12 Guardrail Boundary Cases¶
This guide covers the cases that are most likely to confuse a domain classifier or lead to inconsistent refusals.
General rule¶
Classify by the professional task being performed, not by surface vocabulary alone.
If the user is asking for:
- architecture
- operations
- governance
- finance
- tax
- security
- software delivery
then the prompt can still be allowed even if it mentions a disallowed industry or subject area.

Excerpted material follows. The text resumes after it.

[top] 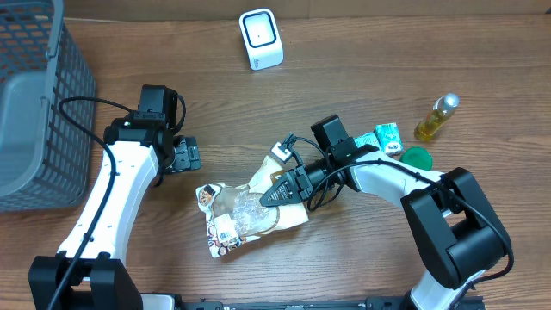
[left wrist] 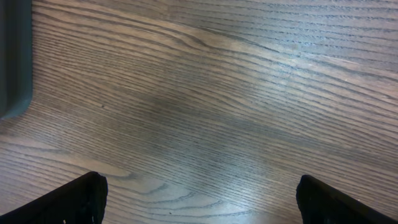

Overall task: Scan the item barcode
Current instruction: 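Lift the Pawfree bag upward with the right gripper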

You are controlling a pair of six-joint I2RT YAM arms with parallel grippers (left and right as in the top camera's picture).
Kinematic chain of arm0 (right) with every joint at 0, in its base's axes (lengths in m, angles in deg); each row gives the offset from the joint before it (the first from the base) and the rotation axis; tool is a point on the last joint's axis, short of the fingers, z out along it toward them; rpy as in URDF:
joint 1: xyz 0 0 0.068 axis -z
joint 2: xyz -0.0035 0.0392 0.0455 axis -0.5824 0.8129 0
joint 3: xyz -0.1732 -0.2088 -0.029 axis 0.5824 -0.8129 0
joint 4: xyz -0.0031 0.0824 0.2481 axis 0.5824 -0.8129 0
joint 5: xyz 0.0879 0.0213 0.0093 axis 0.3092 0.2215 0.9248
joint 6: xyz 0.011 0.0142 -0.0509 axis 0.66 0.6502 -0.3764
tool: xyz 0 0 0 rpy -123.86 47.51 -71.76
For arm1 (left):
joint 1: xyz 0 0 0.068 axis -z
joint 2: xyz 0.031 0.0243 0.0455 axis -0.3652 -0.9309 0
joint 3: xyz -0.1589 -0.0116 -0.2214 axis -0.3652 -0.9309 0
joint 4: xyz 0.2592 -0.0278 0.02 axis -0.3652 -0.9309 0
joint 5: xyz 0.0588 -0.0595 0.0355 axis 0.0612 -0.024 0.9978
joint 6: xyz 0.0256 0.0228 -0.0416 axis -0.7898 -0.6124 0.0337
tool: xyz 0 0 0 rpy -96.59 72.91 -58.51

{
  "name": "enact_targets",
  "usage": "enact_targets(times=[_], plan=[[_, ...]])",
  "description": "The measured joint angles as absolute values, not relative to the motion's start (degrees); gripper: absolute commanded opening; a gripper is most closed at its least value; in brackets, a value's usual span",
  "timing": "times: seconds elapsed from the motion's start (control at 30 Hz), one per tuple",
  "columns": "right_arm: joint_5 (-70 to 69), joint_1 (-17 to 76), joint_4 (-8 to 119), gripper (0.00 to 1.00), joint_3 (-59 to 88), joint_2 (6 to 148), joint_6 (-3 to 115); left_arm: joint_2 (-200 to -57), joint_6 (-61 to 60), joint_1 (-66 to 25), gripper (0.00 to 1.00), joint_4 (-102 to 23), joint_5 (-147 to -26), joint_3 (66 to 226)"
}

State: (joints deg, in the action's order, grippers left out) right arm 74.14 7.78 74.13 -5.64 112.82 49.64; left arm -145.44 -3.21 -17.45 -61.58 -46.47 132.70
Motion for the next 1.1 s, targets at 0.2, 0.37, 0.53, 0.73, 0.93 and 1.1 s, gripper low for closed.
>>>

If the user is asking for entertainment, fandom, rankings, predictions, lore, or trivia, refuse it.
Boundary rulings¶
| Prompt type | Decision | Why |
|---|---|---|
How should I scale backend services for an online game? |
Allow | This is distributed systems and infrastructure work |
Which console has the best exclusive games? |
Refuse | This is gaming preference content |
What tax controls should a sportsbook operator maintain? |
Allow | This is tax, compliance, and operations |
Who will win the next football championship? |
Refuse | This is sports prediction |
How should a movie-streaming platform structure SRE ownership? |
Allow | This is platform engineering and reliability |
What are the best science-fiction movies ever made? |
Refuse | This is entertainment recommendation |
How should I assess a celebrity-founded SaaS business? |
Allow | This is startup and investment analysis |
Tell me about a celebrity breakup timeline. |
Refuse | This is celebrity culture and gossip |
What can security teams learn from a historic cyber incident? |
Allow | This is operational security analysis, not storytelling |
Tell me a dramatic historical story about hackers. |
Refuse | This is historical storytelling |
Preferred behavior for mixed prompts¶
When the prompt contains both allowed and disallowed elements:
- answer the professional part if it is separable
- refuse the entertainment or trivia part
- redirect to the allowed framing
Example rewrites¶
Mixed gaming question¶
User:
I run infrastructure for an esports platform. Which game should we support next, and how should we scale matchmaking?
Preferred handling:
- refuse choosing which game to support if that depends on entertainment preference
- answer the matchmaking scalability and platform architecture part
Mixed sports question¶
User:
Can you predict the winner of next season and model the tax treatment of our betting product?
Preferred handling:
- refuse the prediction request
- answer the tax treatment or control framework part
How to encode boundary cases¶
- add them to your training examples in data/training/examples/boundary_cases.jsonl
- add evaluation prompts to evaluation/cases/core_eval_cases.jsonl
- tighten or relax your runtime behavior in config/guardrails.yaml
When to move a boundary case into the curated knowledge layer¶
Do it when:
- you see the same edge case repeatedly
- you care strongly about the decision
- you want the same wording or redirect style every time